O Ministério da Fazenda saiu em defesa própria nesta semana: o aumento da dívida pública não é culpa do governo, e sim dos juros altos. A declaração foi do secretário-executivo Dario Durigan, que rebateu críticas ao resultado fiscal e jogou a responsabilidade para a política monetária.
“O resultado do governo não é responsável pelo aumento da dívida”, afirmou, em tom de quem tenta apagar incêndio. Para ele, o gargalo da economia brasileira está no custo do crédito, que segue como um dos maiores do mundo. A fala surge em meio à pressão do mercado e de aliados sobre o ajuste das contas públicas.
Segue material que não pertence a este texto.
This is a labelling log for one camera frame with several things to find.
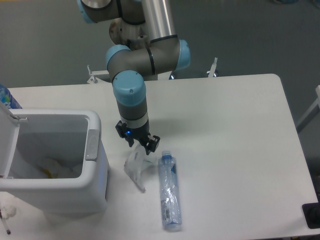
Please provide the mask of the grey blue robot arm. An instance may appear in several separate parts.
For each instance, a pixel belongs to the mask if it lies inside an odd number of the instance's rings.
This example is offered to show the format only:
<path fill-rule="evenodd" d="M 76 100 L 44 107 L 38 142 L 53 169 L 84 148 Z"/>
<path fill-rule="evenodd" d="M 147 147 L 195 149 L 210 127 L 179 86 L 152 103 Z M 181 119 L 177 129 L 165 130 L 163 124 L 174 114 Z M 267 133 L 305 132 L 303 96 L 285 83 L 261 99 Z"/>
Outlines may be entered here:
<path fill-rule="evenodd" d="M 115 43 L 105 55 L 120 121 L 115 128 L 129 146 L 138 141 L 147 155 L 154 153 L 160 137 L 150 134 L 145 77 L 178 71 L 191 63 L 188 43 L 179 39 L 168 0 L 79 0 L 87 23 L 120 20 L 130 27 L 146 25 L 141 47 L 133 41 Z"/>

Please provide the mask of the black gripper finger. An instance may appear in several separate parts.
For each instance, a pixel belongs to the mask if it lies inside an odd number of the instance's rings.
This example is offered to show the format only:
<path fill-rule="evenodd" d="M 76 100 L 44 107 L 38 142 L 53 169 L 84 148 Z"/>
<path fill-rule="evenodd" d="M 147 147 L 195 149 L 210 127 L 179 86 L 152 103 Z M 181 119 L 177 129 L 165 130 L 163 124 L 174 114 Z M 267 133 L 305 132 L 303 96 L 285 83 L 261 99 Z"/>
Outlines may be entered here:
<path fill-rule="evenodd" d="M 120 138 L 125 139 L 131 148 L 134 144 L 134 138 L 132 137 L 132 131 L 128 128 L 126 122 L 122 122 L 121 120 L 116 124 L 115 129 Z"/>
<path fill-rule="evenodd" d="M 145 153 L 154 153 L 159 146 L 160 137 L 157 135 L 147 135 L 139 139 L 140 144 L 144 147 Z"/>

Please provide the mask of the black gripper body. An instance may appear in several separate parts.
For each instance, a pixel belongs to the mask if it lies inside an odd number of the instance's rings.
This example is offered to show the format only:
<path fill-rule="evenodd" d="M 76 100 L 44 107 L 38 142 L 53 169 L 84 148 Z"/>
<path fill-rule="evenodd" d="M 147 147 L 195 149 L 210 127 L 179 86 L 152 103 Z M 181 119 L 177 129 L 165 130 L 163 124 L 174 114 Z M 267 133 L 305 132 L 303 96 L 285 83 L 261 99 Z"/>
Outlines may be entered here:
<path fill-rule="evenodd" d="M 144 125 L 138 127 L 138 128 L 130 128 L 132 132 L 132 137 L 135 140 L 137 140 L 140 143 L 140 139 L 144 136 L 151 135 L 150 134 L 150 125 L 149 120 L 147 120 Z"/>
O discurso, porém, não convence todos. Enquanto a Fazenda se isenta, o Congresso articula uma pauta-bomba de R$ 140 bilhões, que já gera atrito entre governo e base aliada. A combinação de juros elevados com pressão por gastos promete manter o tema em ebulição até o fim do ano.
Para analistas, a briga entre política fiscal e monetária deve se intensificar, com o governo tentando emplacar a narrativa de que o problema é externo. O próximo passo é ver se o Banco Central cede à pressão ou mantém a taxa atual, enquanto a dívida segue subindo.